32- 34: No mention of OR for normal weight in the abstract.

36-37: Conclusion explains underweight and obese have increased risk for critical/fatal illness than normal and overweight, but OR is only for overweight as reference.

Introduction:

45 : poor grammar – “as the increasing period of social distancing”, “more like to eat unhealthy food”

48-50: Its unclear why the author is mentioning U-shaped curve for BMI and all cause, CVD mortality, when the outcome here is COVID-19 related severe illness and fatality. Better to remove and cite literature on the association between BMI and flu-like virus severe illness and fatality (which you do a bit later).

51-57: There is now far more global data that can be cited regarding cohorts of COVID-19 severity and hospitalization with BMI as a risk factor. Consider citing others (particularly within Asia region for comparability)

58: clarify if cardiac disease means Cardiovascular disease (CVD)?
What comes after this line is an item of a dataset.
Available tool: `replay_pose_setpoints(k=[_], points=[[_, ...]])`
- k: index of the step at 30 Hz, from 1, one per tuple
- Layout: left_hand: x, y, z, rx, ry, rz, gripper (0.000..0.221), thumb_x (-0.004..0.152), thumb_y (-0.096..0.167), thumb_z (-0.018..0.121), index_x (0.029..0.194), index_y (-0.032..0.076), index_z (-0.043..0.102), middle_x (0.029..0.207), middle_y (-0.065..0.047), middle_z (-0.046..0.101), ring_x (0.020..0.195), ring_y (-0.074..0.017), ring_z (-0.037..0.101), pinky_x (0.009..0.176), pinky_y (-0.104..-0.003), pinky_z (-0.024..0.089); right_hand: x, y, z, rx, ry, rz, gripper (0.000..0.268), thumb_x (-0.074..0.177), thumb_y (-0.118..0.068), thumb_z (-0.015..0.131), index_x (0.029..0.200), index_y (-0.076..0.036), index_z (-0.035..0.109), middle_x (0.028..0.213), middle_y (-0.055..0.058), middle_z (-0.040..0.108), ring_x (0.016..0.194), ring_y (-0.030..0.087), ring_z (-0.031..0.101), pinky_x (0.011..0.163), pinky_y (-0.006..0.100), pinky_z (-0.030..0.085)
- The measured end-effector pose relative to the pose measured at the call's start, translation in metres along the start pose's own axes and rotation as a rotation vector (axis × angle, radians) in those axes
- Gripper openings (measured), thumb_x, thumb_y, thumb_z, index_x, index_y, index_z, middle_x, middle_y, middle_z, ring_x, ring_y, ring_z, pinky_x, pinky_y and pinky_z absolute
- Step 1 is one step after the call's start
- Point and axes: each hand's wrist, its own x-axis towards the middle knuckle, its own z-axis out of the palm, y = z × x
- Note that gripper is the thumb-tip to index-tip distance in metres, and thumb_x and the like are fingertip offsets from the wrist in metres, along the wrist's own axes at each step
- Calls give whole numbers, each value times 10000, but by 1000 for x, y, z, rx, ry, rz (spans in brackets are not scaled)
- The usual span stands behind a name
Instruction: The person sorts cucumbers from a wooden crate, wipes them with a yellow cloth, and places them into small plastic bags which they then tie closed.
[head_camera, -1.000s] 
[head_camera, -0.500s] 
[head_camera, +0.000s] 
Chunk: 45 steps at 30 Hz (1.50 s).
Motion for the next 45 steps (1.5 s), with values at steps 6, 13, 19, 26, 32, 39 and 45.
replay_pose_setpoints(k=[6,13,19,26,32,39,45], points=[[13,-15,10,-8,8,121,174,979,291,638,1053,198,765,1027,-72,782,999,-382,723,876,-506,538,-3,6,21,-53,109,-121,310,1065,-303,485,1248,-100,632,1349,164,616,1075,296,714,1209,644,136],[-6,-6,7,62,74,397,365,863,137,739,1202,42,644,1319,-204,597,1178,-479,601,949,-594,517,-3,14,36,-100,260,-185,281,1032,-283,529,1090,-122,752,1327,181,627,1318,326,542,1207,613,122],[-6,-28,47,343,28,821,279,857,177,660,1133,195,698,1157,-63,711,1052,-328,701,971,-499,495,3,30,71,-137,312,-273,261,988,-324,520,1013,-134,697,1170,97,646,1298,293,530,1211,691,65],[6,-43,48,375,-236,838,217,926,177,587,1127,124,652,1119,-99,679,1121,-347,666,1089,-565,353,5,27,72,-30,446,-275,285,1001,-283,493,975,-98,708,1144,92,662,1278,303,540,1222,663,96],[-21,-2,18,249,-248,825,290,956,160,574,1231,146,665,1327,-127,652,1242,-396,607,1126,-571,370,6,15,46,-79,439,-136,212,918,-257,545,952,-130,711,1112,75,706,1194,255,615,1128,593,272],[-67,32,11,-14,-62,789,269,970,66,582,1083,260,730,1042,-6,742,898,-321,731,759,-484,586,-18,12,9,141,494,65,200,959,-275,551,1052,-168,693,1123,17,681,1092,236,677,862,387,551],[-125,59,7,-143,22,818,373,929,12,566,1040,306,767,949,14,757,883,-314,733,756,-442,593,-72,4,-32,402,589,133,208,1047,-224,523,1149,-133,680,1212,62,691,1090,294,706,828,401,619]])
65-66 : bad English grammar

68: “associated with COVID-19…” and “obesity as a risk factor for COVID-19” Be more specific. Are you referring to COVID-19 infection or COVID-19 severe illness/fatality? I don’t know of any evidence suggesting obese have a higher risk for being INFECTED, though there is substantial data for SEVERE ILLNESS/FATALITY?

74-75: this line about Korean vs. Westerns having lower obesity and higher underweight prevalence belongs earlier in the introduction. Move and add more about the prevalence (cite national level stats for Korea)

Data Source and Study Population

83: “almost all confirmed cases” – what does this mean? Can you provide an estimate of the percentage of tracking currently occurring?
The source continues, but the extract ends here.